Bei der Erhebung von Beiträgen, die einen Ausgleich für den Anschluss an eine Straße schaffen sollen, müsse sichergestellt sein, dass die Beiträge nicht unbegrenzt nach Erlangung dieses Anschlusses festgesetzt werden können. Denn die Legitimation von Beiträgen liege in der Abgeltung eines Vorteils, der den Betreffenden zu einem bestimmten Zeitpunkt zugekommen sei. Je weiter dieser Zeitpunkt bei der Beitragserhebung zurückliege, desto mehr verflüchtige sich diese Legitimation. Beitragspflichtige würden hinsichtlich eines immer weiter in die Vergangenheit rückenden Vorgangs im Unklaren gelassen, ob sie noch mit Belastungen rechnen müssen. Dies sei ihnen im Lauf der Zeit immer weniger zumutbar. Der Grundsatz der Rechtssicherheit gebiete vielmehr, dass Vorteilsempfänger in zumutbarer Zeit Klarheit darüber gewinnen könnten, ob und in welchem Umfang sie die erlangten Vorteile durch Beiträge ausgleichen müssen.

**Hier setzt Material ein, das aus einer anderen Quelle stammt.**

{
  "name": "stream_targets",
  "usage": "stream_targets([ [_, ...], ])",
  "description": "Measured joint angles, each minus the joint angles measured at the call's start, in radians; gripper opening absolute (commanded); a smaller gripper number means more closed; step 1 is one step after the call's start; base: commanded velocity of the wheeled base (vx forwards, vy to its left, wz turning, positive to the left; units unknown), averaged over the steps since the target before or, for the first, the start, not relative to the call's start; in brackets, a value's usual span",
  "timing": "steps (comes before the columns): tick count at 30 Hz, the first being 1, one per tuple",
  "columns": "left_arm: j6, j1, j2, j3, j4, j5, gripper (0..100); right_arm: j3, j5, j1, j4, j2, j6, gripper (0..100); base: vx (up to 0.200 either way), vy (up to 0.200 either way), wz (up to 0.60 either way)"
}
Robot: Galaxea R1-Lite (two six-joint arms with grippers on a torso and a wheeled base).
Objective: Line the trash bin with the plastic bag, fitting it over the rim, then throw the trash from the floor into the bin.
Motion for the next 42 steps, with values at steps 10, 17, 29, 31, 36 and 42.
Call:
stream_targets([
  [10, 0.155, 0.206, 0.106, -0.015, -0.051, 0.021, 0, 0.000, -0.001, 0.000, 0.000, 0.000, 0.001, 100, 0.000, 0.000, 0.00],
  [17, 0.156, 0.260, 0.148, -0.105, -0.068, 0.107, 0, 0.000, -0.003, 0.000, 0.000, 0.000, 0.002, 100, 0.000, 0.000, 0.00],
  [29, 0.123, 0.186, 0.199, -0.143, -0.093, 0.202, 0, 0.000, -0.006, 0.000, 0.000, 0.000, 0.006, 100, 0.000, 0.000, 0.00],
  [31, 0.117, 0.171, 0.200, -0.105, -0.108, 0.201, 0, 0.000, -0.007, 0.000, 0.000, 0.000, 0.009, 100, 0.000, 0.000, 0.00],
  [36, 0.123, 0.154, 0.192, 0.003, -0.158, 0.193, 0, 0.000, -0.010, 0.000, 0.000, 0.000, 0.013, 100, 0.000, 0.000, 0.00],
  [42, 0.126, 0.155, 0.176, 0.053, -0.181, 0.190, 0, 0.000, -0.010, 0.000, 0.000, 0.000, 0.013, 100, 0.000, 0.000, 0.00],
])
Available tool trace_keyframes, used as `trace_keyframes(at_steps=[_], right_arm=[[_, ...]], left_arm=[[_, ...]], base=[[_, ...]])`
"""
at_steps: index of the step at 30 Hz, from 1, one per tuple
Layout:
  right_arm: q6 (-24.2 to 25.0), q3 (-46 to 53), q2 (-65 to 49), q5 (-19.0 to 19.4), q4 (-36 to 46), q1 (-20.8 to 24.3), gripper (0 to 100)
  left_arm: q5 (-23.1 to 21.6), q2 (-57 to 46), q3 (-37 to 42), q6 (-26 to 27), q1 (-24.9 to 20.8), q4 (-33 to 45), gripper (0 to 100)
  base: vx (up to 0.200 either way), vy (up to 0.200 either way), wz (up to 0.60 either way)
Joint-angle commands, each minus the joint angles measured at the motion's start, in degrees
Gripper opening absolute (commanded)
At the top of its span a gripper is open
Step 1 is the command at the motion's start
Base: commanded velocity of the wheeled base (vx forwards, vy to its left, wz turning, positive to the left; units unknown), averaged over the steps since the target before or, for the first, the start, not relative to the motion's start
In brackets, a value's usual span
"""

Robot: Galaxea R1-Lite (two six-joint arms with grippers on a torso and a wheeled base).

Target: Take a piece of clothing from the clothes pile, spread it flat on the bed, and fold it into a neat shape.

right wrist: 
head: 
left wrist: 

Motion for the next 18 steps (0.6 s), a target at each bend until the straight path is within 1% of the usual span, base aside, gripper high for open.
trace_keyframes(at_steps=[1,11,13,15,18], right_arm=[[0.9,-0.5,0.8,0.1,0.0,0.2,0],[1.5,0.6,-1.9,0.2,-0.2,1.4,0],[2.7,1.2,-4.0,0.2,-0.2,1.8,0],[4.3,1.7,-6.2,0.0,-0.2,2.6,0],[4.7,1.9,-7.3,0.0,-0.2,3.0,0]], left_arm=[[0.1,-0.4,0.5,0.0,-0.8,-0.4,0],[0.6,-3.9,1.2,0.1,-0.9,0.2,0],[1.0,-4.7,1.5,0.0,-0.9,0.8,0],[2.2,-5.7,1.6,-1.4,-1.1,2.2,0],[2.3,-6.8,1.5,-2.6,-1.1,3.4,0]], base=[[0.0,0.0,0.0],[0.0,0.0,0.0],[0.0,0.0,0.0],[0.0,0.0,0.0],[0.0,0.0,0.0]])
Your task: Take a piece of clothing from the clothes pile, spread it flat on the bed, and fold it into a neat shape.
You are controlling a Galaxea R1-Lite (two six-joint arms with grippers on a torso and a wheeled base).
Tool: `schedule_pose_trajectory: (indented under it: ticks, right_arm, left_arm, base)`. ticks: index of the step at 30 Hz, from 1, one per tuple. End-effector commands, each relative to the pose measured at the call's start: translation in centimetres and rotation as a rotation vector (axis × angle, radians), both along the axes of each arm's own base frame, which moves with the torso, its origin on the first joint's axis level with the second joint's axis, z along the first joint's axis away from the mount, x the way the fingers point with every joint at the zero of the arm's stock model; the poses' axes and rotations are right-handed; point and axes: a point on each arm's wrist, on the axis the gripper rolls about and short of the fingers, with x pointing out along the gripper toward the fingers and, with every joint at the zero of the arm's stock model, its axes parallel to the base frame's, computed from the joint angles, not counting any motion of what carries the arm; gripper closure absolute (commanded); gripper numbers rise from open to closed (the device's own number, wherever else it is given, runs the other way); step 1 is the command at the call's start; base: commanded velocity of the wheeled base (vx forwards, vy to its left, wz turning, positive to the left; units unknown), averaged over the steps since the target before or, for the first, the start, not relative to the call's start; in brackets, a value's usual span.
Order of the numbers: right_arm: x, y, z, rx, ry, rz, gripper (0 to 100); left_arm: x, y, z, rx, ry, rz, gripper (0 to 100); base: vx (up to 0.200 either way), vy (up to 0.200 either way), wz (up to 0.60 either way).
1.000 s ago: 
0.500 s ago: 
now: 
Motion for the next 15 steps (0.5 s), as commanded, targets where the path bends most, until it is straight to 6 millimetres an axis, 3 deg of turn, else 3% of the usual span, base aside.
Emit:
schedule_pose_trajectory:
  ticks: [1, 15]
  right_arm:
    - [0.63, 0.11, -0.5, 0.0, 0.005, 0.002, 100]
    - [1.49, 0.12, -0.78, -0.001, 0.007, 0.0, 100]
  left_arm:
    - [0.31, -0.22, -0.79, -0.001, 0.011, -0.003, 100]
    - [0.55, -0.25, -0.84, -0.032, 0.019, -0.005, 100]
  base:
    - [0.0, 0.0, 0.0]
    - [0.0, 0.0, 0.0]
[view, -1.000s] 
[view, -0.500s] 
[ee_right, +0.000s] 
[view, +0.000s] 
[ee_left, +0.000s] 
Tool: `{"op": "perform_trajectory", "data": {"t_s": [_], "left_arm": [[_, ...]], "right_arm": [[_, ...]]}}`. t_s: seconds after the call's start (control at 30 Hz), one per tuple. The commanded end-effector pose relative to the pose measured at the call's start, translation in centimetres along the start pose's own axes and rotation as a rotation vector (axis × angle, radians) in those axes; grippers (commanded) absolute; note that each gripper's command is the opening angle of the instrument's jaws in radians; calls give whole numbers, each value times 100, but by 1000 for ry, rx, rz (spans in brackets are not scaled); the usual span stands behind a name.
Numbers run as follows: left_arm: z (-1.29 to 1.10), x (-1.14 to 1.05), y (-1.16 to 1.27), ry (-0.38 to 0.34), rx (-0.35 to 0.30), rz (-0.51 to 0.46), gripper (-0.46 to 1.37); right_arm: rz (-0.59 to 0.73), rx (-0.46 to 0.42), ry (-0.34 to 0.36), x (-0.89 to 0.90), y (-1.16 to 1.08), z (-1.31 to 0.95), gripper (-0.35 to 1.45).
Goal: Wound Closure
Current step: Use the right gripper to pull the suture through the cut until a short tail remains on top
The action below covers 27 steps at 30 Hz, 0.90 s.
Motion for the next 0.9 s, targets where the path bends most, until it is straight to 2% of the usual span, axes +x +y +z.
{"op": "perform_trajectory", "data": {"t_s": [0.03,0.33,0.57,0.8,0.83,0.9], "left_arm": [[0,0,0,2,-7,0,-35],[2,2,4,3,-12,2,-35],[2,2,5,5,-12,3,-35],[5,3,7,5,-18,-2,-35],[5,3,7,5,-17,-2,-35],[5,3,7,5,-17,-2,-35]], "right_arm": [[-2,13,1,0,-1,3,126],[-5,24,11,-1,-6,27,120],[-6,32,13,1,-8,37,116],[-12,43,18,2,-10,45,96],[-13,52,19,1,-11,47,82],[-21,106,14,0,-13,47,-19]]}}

In einzelnen Bundesländern bestanden bereits vor dieser Entscheidung entsprechende Verjährungsregeln. Danach müssen Beiträge z. B. spätestens innerhalb von fünf oder zehn Jahren erhoben werden, nachdem eine Erschließungsstraße bautechnisch fertiggestellt ist. Nicht mehr zulässig ist es, für den Beginn der Verjährung auf eine Widmung oder ähnliche Rechtsakte abzustellen, die für den Bürger unklar sind und es der Gemeinde erlauben, die Beitragserhebung unbegrenzt hinauszögern. Denn das ist in einem Rechtsstaat nicht hinnehmbar.